Decompose the joint probability density function into marginal and conditional densities.
Let $r_1, r_2, \dots, r_T$ be a series of $T$ returns.
We can explain that return time series with a specific parametric model, depending on a parameter vector $\theta$. This implies a joint probability function $f$ which reads:
$f(r_T, r_{T - 1}, \dots, r_2, r_1 \space ; \space \theta)$
Any joint probability density function is simply the product of conditional densities and one marginal density:
$$ f(r_T, r_{T - 1}, \dots, r_2, r_1 \space ; \space \theta) = [\prod_{t = 2}^{T}f(r_t \space | \space r_{t - 1, \dots , r_1 \space ; \space \theta}] \space \cdot \space f(r_1 \space ; \space \theta) $$
Decompose the joint probability density function of a markov process into marginal and conditional densities.
We can also decompose the joint probability function $f$ from D.1 into marginal and conditional densities, even if it is of an markov process:
$$ f(r_T, r_{T - 1}, \dots, r_2, r_1 \space ; \space \theta) \overbrace{=}^{markov} [\prod_{t = 2}^{T} f(r_t \space | \space r_{t - 1} \space ; \space \theta] \space \cdot \space f(r_1\space ; \space \theta) $$
State the asymptotic distribution of any Maximum Likelihood Estimate.

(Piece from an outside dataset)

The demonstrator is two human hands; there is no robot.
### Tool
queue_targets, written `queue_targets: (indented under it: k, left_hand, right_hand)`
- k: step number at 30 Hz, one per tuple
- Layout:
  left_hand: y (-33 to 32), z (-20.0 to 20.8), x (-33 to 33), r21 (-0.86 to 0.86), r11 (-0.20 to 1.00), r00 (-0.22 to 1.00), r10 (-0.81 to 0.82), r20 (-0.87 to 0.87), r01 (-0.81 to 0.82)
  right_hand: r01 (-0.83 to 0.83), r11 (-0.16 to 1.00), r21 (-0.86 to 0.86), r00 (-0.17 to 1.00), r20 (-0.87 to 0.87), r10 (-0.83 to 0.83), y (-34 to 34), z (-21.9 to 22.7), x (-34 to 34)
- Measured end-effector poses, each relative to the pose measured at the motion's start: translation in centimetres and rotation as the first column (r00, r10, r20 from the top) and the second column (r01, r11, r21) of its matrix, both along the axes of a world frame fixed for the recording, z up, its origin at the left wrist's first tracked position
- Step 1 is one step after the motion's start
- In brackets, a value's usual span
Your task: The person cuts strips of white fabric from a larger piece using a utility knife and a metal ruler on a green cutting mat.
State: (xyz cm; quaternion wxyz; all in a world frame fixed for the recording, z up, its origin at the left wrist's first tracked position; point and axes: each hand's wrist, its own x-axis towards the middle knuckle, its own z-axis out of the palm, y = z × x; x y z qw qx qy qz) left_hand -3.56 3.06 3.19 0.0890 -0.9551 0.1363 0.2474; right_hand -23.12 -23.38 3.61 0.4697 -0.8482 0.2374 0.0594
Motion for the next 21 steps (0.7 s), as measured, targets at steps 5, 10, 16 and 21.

Let $\theta$ be our MLE estimator.
The asymptotic distribution in large samples (small samples are not well understood) is normally distributed: $\hat{\theta}_{ML} \sim N[\theta, \space \{I(\theta)^{-1}\}]$, where $I(\theta)$ is the Information Matrix.
That means that $\hat{\theta}_{ML}$ follows a normal distribution centered around the true population parameter $\theta$, having a variance that coincides with the inverse of the Information Matrix.